Contemporary Amperex Technology Co., Limited (CATL), the world's largest battery manufacturer, has confirmed that a series of sodium-ion battery products will enter large-scale production this year. The announcement was made by CATL Chief Scientist Wu Kai, who highlighted sodium-ion chemistry as a compelling alternative to lithium-ion technology due to its more abundant raw material supply and lower production costs.
The sodium-ion power battery in question was publicly unveiled last year and has since received certification under China's new national standards. According to the company, the cell delivers an energy density of 175 Wh/kg and supports 5C ultra-fast charging, enabling significantly shorter charge times compared to conventional lithium-ion alternatives.
CATL states the battery achieves a cycle life of 10,000 charge-discharge cycles and has passed a rigorous battery of safety tests — including multi-directional crush and nail-penetration tests — without catching fire or exploding. These results are being positioned as evidence that sodium-ion chemistry can meet the same safety bar as established lithium-ion products.

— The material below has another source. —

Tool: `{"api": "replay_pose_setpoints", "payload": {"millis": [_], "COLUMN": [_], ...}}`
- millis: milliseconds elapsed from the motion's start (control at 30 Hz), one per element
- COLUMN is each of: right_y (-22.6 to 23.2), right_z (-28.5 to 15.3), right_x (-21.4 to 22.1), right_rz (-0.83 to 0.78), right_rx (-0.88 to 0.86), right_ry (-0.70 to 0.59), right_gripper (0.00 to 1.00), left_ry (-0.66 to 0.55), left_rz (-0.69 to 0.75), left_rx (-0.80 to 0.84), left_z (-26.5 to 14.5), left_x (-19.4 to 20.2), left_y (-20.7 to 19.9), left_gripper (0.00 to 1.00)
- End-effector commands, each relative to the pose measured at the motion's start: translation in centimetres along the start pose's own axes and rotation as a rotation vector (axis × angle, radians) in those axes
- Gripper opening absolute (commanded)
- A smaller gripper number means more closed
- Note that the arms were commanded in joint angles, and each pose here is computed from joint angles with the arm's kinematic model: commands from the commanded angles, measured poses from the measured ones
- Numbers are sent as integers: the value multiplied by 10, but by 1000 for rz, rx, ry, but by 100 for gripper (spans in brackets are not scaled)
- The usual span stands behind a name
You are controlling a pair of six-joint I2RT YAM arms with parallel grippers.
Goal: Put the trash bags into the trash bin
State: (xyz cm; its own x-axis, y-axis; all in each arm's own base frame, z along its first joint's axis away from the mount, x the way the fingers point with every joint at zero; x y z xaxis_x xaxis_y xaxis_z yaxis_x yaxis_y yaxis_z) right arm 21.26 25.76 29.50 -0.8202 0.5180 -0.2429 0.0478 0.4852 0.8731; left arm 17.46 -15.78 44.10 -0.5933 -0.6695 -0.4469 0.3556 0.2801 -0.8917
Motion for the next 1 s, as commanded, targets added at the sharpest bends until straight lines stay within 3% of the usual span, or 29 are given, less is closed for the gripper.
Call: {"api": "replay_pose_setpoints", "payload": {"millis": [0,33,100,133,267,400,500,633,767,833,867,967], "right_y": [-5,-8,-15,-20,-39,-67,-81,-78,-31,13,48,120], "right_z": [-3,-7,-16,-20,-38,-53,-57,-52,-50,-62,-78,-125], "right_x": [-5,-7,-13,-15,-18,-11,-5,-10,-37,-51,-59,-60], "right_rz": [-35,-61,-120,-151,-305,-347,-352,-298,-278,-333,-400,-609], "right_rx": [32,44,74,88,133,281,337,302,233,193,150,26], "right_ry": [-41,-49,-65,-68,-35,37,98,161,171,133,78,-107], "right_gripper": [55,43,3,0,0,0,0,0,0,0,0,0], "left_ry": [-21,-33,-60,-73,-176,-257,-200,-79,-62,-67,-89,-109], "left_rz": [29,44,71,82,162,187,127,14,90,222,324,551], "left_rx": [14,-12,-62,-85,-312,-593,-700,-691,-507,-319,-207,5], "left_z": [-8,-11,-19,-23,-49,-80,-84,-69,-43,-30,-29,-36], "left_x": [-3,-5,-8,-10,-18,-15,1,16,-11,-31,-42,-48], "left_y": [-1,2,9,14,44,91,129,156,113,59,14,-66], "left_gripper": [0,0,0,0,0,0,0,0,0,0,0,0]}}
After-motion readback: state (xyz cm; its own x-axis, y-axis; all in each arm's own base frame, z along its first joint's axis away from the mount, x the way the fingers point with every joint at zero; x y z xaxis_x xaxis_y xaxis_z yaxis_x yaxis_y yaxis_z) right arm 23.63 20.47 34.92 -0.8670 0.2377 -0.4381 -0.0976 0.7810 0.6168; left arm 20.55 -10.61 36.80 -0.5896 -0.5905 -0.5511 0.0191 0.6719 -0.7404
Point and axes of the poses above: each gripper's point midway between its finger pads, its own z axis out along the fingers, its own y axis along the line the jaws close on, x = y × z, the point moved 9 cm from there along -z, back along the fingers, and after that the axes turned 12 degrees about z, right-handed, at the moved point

Cold-weather performance, long a weak point for sodium-ion chemistry, also appears to have been substantially addressed. CATL reports the battery retains 93% of its usable capacity at -30°C, and can sustain highway driving at 120 km/h even when the state of charge falls as low as 10% — directly targeting the low-temperature energy fade that has historically limited sodium-ion adoption in electric vehicles.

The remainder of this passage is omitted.